■ EXERCISE
Print the entries in full, word for word, but not the pictures.

■ ENTRIES SHOWN
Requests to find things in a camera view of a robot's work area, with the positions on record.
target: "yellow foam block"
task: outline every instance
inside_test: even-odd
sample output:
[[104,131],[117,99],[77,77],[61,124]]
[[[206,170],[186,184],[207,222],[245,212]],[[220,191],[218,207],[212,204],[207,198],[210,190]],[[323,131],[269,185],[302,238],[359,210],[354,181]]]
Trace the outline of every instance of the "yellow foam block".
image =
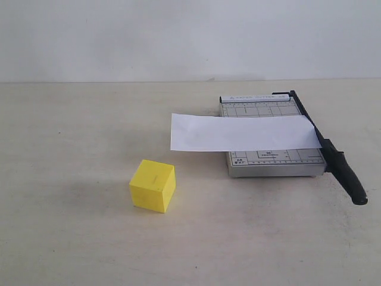
[[174,166],[142,160],[130,181],[132,203],[136,207],[165,213],[176,189]]

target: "table surface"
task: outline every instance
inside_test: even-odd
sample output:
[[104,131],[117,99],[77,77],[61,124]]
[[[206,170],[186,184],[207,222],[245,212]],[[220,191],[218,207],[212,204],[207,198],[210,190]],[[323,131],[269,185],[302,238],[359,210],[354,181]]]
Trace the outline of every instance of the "table surface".
[[[170,151],[171,113],[296,90],[369,197],[331,174],[230,179]],[[381,80],[0,85],[0,285],[380,285]],[[166,214],[132,206],[142,159],[174,164]]]

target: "paper strip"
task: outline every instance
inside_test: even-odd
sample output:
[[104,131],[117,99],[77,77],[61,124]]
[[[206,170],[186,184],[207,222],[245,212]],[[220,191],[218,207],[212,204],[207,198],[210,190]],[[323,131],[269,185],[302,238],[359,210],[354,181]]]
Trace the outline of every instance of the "paper strip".
[[172,114],[171,150],[198,152],[321,148],[305,116],[260,118]]

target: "guillotine paper cutter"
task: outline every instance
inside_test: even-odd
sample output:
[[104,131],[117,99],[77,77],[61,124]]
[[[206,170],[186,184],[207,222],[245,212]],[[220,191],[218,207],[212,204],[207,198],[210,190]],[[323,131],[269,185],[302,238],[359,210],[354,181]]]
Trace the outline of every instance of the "guillotine paper cutter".
[[314,126],[321,148],[227,152],[229,175],[239,177],[332,175],[356,205],[368,202],[366,192],[344,153],[320,133],[295,91],[271,95],[220,97],[223,117],[268,117],[304,115]]

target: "wall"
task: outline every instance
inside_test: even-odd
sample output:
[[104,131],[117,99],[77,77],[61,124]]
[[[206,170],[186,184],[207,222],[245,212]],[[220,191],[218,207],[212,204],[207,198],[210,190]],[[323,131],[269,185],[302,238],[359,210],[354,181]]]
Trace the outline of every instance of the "wall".
[[0,82],[381,77],[381,4],[0,0]]

■ FINISHED EXERCISE
Requests to find things in a camera view of a robot's work area, with the positions on record.
target: "yellow foam block"
task: outline every instance
inside_test: even-odd
sample output:
[[104,131],[117,99],[77,77],[61,124]]
[[[206,170],[186,184],[207,222],[245,212]],[[220,191],[218,207],[212,204],[207,198],[210,190]],[[323,131],[269,185],[302,238],[359,210],[354,181]]]
Trace the outline of every instance of the "yellow foam block".
image =
[[174,166],[142,160],[130,181],[132,203],[136,207],[165,213],[176,189]]

target: "table surface"
task: outline every instance
inside_test: even-odd
sample output:
[[104,131],[117,99],[77,77],[61,124]]
[[[206,170],[186,184],[207,222],[245,212]],[[220,191],[218,207],[212,204],[207,198],[210,190]],[[323,131],[269,185],[302,238],[359,210],[354,181]]]
Trace the outline of every instance of the "table surface".
[[[170,151],[171,113],[296,90],[369,197],[331,174],[230,179]],[[381,80],[0,85],[0,285],[380,285]],[[166,214],[132,206],[142,159],[174,164]]]

target: "paper strip"
task: outline every instance
inside_test: even-odd
sample output:
[[104,131],[117,99],[77,77],[61,124]]
[[[206,170],[186,184],[207,222],[245,212]],[[220,191],[218,207],[212,204],[207,198],[210,190]],[[323,131],[269,185],[302,238],[359,210],[354,181]]]
Trace the outline of every instance of the "paper strip".
[[172,114],[171,150],[198,152],[321,148],[305,116],[260,118]]

target: "guillotine paper cutter"
task: outline every instance
inside_test: even-odd
sample output:
[[104,131],[117,99],[77,77],[61,124]]
[[[206,170],[186,184],[207,222],[245,212]],[[220,191],[218,207],[212,204],[207,198],[210,190]],[[323,131],[269,185],[302,238],[359,210],[354,181]]]
Trace the outline of every instance of the "guillotine paper cutter".
[[314,126],[321,148],[227,152],[229,175],[239,177],[332,175],[356,205],[368,202],[366,192],[344,153],[320,133],[295,91],[271,95],[220,97],[223,117],[268,117],[304,115]]

target: "wall"
task: outline every instance
inside_test: even-odd
sample output:
[[104,131],[117,99],[77,77],[61,124]]
[[[206,170],[186,184],[207,222],[245,212]],[[220,191],[218,207],[212,204],[207,198],[210,190]],[[323,131],[269,185],[302,238],[359,210],[354,181]]]
Trace the outline of every instance of the "wall".
[[0,82],[381,77],[381,4],[0,0]]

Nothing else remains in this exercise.